A primary limitation concerns the relatively small subset of participants with confidently verified suitability labels for software development. Although the full dataset consisted of 132 valid participants, only 39 individuals were labeled as suitable or non-suitable based on confirmed academic or professional background. These labels formed the foundation of the supervised learning process. While cross-validation and multiple modeling strategies were employed to reduce overfitting, the limited size of the labeled subset may still introduce uncertainty in the learned decision boundaries. Future work should aim to expand the pool of verified labels, particularly through collaboration with industry partners or longitudinal tracking of career outcomes.

Suitability labels were derived from a combination of self-reported background information and expert judgment, rather than direct measurement of long-term job performance or career success. Although this approach reflects realistic constraints in early-stage career guidance research, it introduces potential labeling noise. Some participants classified as suitable may not ultimately succeed in professional software-development roles, and vice versa. Future studies could strengthen validity by incorporating objective performance indicators, such as academic achievement, coding assessments, internship evaluations, or workplace performance reviews collected over time. Moreover, future work could explore the use of regression models instead of classification approaches to estimate the degree of suitability for a given job. Such models could provide continuous suitability scores, offering more nuanced insights into how suitable an individual is and identifying specific skill areas where improvement could enhance their job readiness.

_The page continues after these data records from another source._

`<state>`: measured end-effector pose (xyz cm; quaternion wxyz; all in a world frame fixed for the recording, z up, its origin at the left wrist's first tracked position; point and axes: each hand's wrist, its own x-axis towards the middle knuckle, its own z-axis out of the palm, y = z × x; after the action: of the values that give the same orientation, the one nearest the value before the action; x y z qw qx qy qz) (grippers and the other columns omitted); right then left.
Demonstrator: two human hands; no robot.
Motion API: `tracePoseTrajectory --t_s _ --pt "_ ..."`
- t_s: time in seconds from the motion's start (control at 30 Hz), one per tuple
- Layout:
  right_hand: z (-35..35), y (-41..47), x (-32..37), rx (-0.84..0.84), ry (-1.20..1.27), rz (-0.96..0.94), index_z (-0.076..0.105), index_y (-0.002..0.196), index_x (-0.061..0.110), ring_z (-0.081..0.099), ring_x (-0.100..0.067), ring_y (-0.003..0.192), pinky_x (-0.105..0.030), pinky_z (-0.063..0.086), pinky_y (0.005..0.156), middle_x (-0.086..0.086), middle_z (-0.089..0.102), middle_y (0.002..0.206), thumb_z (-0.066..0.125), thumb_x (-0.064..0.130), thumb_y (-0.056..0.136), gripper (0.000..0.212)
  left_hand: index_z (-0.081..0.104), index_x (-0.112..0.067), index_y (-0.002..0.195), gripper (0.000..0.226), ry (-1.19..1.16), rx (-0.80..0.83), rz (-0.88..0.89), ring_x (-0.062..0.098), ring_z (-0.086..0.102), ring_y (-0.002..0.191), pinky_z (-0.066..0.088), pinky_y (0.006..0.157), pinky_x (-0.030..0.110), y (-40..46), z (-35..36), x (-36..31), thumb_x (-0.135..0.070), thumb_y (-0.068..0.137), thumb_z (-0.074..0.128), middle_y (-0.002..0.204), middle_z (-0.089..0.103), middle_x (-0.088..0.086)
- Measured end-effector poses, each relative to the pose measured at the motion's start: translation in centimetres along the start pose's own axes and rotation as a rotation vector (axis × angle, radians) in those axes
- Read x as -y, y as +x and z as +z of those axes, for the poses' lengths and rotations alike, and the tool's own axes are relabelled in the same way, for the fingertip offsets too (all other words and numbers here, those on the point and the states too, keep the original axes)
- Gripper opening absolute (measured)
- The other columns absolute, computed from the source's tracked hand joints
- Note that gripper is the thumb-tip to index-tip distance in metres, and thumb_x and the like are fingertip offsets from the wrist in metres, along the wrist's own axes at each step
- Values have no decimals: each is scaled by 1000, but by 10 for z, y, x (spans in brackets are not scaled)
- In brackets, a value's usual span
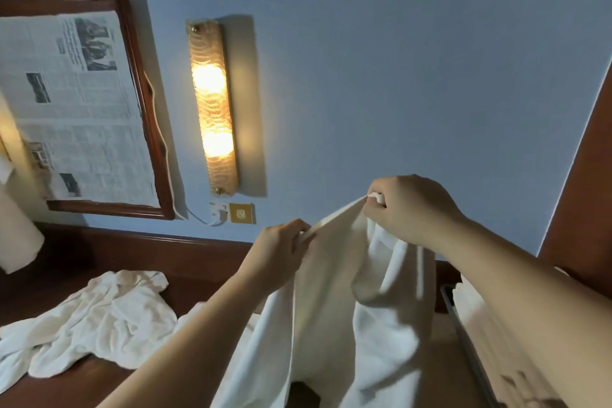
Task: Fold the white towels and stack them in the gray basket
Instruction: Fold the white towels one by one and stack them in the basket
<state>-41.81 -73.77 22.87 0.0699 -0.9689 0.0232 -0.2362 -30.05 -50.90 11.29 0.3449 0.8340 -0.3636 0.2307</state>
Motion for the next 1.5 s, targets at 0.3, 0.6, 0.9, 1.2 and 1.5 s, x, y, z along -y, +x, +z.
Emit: tracePoseTrajectory --t_s 0.3,0.6,0.9,1.2,1.5 --pt "-21 0 -37 -209 -79 222 55 78 9 58 -35 74 -34 51 68 -7 61 72 48 32 90 27 77 -29 108 21 -91 -20 -339 -3 64 76 49 66 21 -80 26 59 -16 92 73 82 68 -25" --pt "7 -14 -59 -123 -91 463 63 83 15 63 -39 85 -35 47 72 -11 71 92 51 34 94 26 67 -25 97 12 43 -130 -458 23 67 75 51 68 37 -98 -3 104 -20 103 57 79 68 -10" --pt "73 -23 55 264 324 210 55 141 43 59 -10 124 -39 49 105 19 63 133 76 82 64 89 74 -21 99 19 11 -41 67 13 57 70 42 60 23 16 -51 -1 -36 103 62 80 65 -13" --pt "73 -4 64 66 195 109 61 87 24 58 -24 81 -35 45 67 5 65 80 52 43 97 23 76 -21 92 9 21 -44 120 9 50 63 36 57 22 28 -69 8 -29 95 73 62 51 -22" --pt "48 10 53 -105 91 104 57 82 13 59 -28 69 -35 51 65 -3 60 68 49 35 95 26 72 -17 99 10 -54 74 -122 8 58 74 43 67 27 -49 -19 74 -22 102 64 87 66 -10"
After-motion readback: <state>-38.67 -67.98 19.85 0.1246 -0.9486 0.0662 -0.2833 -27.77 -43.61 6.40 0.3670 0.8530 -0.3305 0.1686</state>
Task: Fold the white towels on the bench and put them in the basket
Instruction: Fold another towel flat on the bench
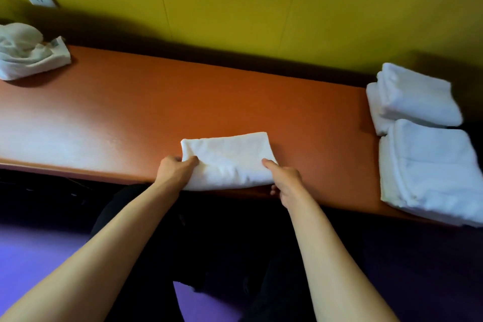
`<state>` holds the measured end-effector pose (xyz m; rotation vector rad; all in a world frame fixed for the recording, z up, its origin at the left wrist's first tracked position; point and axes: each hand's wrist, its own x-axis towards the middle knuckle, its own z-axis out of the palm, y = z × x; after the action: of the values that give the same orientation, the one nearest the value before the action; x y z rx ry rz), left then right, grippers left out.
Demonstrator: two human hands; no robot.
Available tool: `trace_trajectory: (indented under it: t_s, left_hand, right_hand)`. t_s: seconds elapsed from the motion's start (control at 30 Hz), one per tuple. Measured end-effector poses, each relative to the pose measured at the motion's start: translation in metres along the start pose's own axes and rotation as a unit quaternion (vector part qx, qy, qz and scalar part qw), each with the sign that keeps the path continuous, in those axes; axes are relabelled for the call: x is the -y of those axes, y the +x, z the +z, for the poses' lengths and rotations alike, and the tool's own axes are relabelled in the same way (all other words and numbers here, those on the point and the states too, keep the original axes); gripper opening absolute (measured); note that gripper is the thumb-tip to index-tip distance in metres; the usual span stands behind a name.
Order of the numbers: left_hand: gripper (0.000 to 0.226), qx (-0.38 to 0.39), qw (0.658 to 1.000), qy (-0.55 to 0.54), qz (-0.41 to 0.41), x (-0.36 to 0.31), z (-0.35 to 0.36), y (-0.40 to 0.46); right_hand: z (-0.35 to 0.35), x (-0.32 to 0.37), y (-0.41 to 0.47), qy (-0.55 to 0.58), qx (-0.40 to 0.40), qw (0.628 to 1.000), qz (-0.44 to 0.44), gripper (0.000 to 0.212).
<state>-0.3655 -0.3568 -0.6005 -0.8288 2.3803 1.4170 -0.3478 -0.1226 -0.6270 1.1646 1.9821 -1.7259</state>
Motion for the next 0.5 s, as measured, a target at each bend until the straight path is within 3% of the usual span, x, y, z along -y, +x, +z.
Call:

Additionally, extending gameplay to evaluate participants at different times of the day and across multiple days could further improve the robustness of the results. Human performance and behavior are influenced by fluctuating factors such as mood, fatigue, and cognitive state; therefore, collecting data under varied temporal conditions, whether through games or questionnaires, can provide a more reliable and representative assessment of individual characteristics.

Although each game stage was designed to target specific cognitive or behavioral constructs, it is not possible to guarantee that every gameplay mechanic exclusively measured its intended trait. For example, performance in puzzle-based stages may reflect not only planning ability but also prior exposure to similar games or abstract reasoning skills. Likewise, time-pressured stages may simultaneously engage stress tolerance, motor skills, and familiarity with action games. While the multi-stage design helps mitigate this issue by triangulating behavior across tasks, future work could incorporate formal construct-validation studies or controlled ablation experiments to better isolate individual trait contributions.

The strongest predictive performance was achieved using a combination of Linear Discriminant Analysis and Multilayer Perceptron models. While effective, neural models provide limited transparency regarding which specific behavioral patterns drive individual predictions. For deployment in high-stakes contexts such as career guidance or personnel screening, explainability is crucial. Future research should integrate explainable machine-learning techniques, such as SHAP or feature-attribution analyses, to improve transparency and user trust.

The proposed framework was specifically designed to assess suitability for software development. Although many of the captured behavioral traits, such as planning, adaptability, and problem-solving, are relevant to other technical professions, the game mechanics and modeling pipeline were optimized for this domain. Extending the framework to other career paths would require redesigning certain stages and recalibrating trait mappings. This represents a promising avenue for future expansion. Finally, these tools require long-term evaluation under controlled or clinical settings to establish their reliability and applicability in real-world contexts. This study does not claim to present a final or definitive solution; rather, it represents a step toward assessing the feasibility of indirect and behavior-based approaches in psychological evaluation. Moreover, the purpose of these tools is to support individuals in identifying career options that align with their current characteristics, not to enforce or prescribe specific career decisions.

Conclusion

This study investigated the feasibility of using serious-game behavioral data to predict suitability for software development roles as an alternative to traditional questionnaire-based personality assessment. By combining insights from the Myers-Briggs framework with empirically validated developer-specific behavioral traits, a multi-stage game was designed to elicit meaningful cognitive and behavioral signals under controlled yet engaging conditions. The experimental results provide strong evidence that gameplay-derived behavioral features can serve as reliable predictors of software-development suitability, achieving high accuracy and precision even in the absence of explicit personality data. From a practical perspective, the proposed framework can support early-stage career guidance, educational counseling, and exploratory screening by providing engaging, low-pressure assessments that respect user autonomy and do not prescribe career outcomes. The study does not claim to deliver a final or clinically validated selection tool; rather, it establishes a methodological foundation and empirical evidence for behavior-based assessment using games.

Disclosure statement

The authors declare that there is no conflict of interest regarding the publication of this paper.

Funding

This research did not receive any specific grant from funding agencies in the public, commercial, or not-for-profit sectors.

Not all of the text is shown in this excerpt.